Show me someone who claims never to have lied, and I will show you the worst liar of all.
MANDY DONNE-LEE
Aramoho
Fishing cameras
Moana New Zealand CEO Carl Carrington's letter of March 17 was reassuring.
His statement that not all vessels have cameras aboard but the Government's proposed IEMRS system is intended to cover the whole fleet is good news indeed.
It will ensure that the collapse which affected the northern fisheries so badly will not be repeated here in the south.
DARRELL GRACE
St John's Hill
Dog on the loose
If columnist Fred Frederikse (Chronicle, March 20) continues his bizarre practice of letting his dog roam uncontrolled, he is going to be a short-term dog owner in his new rural home.
Fred would appear to be a slow learner. It seems his dog repeatedly managed to access and kill several animals cared for by other people. Or were they all his own family animals?
Either way, little remorse or common sense seems evident in his column. He states he already knew the dog killed what it could get to before he owned it.

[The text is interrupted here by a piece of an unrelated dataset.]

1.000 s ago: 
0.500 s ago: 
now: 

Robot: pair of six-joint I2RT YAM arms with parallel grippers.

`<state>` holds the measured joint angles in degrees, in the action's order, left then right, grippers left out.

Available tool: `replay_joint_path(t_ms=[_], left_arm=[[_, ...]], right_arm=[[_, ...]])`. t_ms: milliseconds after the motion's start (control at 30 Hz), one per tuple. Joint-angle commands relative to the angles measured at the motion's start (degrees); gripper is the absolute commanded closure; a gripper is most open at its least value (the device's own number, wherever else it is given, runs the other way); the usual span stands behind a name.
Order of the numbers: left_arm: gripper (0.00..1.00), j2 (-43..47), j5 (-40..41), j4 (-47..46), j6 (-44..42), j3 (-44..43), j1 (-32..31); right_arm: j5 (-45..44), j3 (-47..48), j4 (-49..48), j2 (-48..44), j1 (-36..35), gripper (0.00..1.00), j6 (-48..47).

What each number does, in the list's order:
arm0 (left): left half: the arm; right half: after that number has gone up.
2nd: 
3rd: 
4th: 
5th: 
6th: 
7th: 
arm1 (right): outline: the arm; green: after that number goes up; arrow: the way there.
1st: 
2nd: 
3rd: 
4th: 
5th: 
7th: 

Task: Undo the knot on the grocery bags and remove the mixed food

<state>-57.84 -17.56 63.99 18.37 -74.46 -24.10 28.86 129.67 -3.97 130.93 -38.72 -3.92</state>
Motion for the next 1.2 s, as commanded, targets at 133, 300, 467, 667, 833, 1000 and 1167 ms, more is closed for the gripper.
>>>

Why on earth was this dog not kept on a leash when not on its own - hopefully, fully fenced - home property?
Any neighbouring chook run or lambing paddock his dog enters from now on may be the last place it ever goes.
L MARTIN
Whanganui
Deluded claims
I do not intend to indulge in name-calling with Potonga Neilson, but if there is an "orchestrated litany of lies," it comes from his pen, not mine.
Te Rauparaha did make the statements I quoted about Ngati Ruanui being a degraded tribe - no need for me to "allege" it. If they are Potonga's relations, perhaps that speaks for itself.
Neilson becomes more and more deluded with his claims of "criminal activities of the settler government", "criminal acts" of colonists and so on.
If he knew anything about history, he would know that it was the Waikato tribes who devastated the population of Taranaki and that they, like many Hauhau, were cannibals.
It was the British who were the salvation of the Maori race, which had been well on the way to exterminating itself.